Alex Turnbull, the ex-PM’s Singapore-based fund manager son, lately vowed to fund independent candidates running against the likes of Tony Abbott, Barnaby Joyce and energy minister Angus Taylor in the next federal election. “I want action on climate change but it can’t be chia seed-munching hipsters in rural electorates,” Turnbull told the Guardian, his family’s preferred journal.
“The issue is, if you are going to win, you need someone with local credibility, who is practical and reasonable. Their only real barriers are cash and organisational support. Cash often solves organisational issues.”
Yes. Yes, it does. And a whole lot of other issues besides.
Wily Quadrant readers whose cars are getting on in years, for example, or who have been putting off that long-overdue kitchen renovation, may wish to consider Alex Turnbull’s intriguing proposal.
Given that Quadrant’s “chia seed-munching hipster” readership is small to non-existent, that takes care of one important qualification. We tend to eat proper, previously-ambulatory food. And we do not own ironic T-shirts, or have body piercings where no metal should ever be found.
Quite a number of readers also live in the electorates currently held by Abbott, Joyce and Taylor, so local credibility shouldn’t be a major problem.

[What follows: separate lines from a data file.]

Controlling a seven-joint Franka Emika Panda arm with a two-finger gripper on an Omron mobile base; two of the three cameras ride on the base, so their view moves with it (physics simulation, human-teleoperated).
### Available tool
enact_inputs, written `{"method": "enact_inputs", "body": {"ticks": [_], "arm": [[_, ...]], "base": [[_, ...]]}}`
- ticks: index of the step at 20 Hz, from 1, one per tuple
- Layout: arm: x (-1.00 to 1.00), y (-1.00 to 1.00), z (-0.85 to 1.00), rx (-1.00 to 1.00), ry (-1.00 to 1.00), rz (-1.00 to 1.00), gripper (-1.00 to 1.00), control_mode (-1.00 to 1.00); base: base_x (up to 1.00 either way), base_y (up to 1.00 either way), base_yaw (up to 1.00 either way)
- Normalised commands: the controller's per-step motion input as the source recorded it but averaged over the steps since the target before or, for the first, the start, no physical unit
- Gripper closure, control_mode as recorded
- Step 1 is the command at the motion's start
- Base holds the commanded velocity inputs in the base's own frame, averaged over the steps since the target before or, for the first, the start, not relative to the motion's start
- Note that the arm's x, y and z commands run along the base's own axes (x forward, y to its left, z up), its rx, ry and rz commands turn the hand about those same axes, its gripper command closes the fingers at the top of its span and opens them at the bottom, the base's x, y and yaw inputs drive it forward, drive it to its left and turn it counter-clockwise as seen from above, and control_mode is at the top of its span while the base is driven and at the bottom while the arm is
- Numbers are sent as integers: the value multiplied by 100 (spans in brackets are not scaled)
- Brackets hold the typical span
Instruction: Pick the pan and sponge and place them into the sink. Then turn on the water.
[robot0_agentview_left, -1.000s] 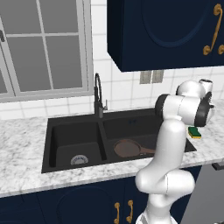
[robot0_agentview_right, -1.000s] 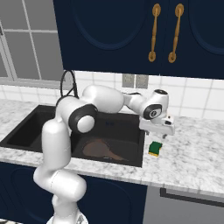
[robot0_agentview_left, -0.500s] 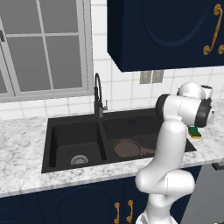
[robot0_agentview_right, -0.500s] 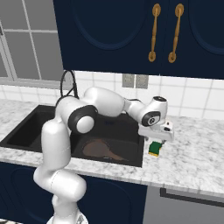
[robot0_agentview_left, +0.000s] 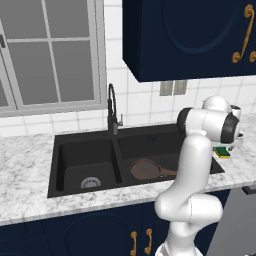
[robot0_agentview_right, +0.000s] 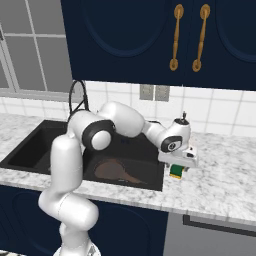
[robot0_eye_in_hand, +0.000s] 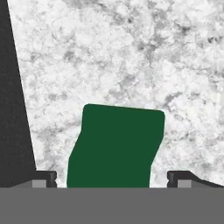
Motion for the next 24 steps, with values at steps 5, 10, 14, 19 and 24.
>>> {"method": "enact_inputs", "body": {"ticks": [5, 10, 14, 19, 24], "arm": [[0, -1, -38, 0, 0, 0, -100, -100], [0, -1, -25, 0, 0, 0, -100, -100], [0, 0, -1, 0, 0, 0, 100, -100], [0, 0, 0, 0, 0, 0, 100, -100], [-9, 12, 17, 1, -3, 3, 100, -100]], "base": [[0, 0, 0], [0, 0, 0], [0, 0, 0], [0, 0, 0], [0, 0, 0]]}}
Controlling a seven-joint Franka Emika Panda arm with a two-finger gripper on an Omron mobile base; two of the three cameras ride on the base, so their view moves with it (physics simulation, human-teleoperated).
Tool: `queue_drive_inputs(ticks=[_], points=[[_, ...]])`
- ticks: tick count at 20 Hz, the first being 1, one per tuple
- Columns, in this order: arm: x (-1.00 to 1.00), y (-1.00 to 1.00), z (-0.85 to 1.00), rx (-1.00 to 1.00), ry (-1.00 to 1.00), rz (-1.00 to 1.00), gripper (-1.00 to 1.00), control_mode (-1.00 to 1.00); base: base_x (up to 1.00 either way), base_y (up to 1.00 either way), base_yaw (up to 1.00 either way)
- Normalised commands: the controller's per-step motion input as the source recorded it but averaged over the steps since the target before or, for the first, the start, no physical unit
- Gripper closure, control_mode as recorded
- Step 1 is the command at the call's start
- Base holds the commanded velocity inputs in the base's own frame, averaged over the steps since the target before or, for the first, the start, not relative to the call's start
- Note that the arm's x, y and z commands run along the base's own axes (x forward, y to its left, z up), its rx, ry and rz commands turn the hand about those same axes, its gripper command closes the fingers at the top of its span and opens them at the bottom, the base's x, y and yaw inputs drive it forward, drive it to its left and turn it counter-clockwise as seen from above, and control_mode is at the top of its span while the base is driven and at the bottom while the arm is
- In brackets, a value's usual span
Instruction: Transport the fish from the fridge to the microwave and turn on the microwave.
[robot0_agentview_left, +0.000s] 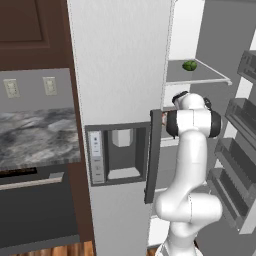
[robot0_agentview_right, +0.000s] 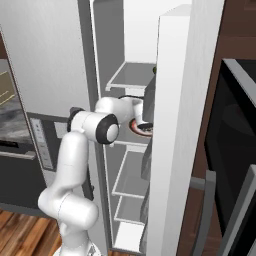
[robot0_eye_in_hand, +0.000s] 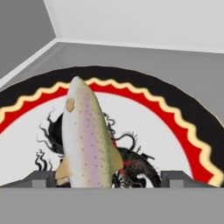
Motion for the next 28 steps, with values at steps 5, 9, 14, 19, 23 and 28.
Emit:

And, being Quadrant readers, practicality and reasonableness are givens.
All that remains is faking some enthusiasm for Turnbull’s inexplicable climate change obsessions. This may require an element of performance art. Don’t think of it as deceit. Think of it as an advanced role-playing exercise, with the reward being that you get to treat Turnbull as your very own personal ATM.
Of course, this could all go terribly wrong. If your act proves persuasive enough, you do risk being elected. And you would forever be known as someone who rode to parliament on Alex Turnbull’s dime, which would take several lifetimes to live down.
Still, it might be worth a shot. Just give Junior Moneybags a bell and present your earnest climate change credentials. It’s a wealth redistribution scheme that even conservatives can endorse.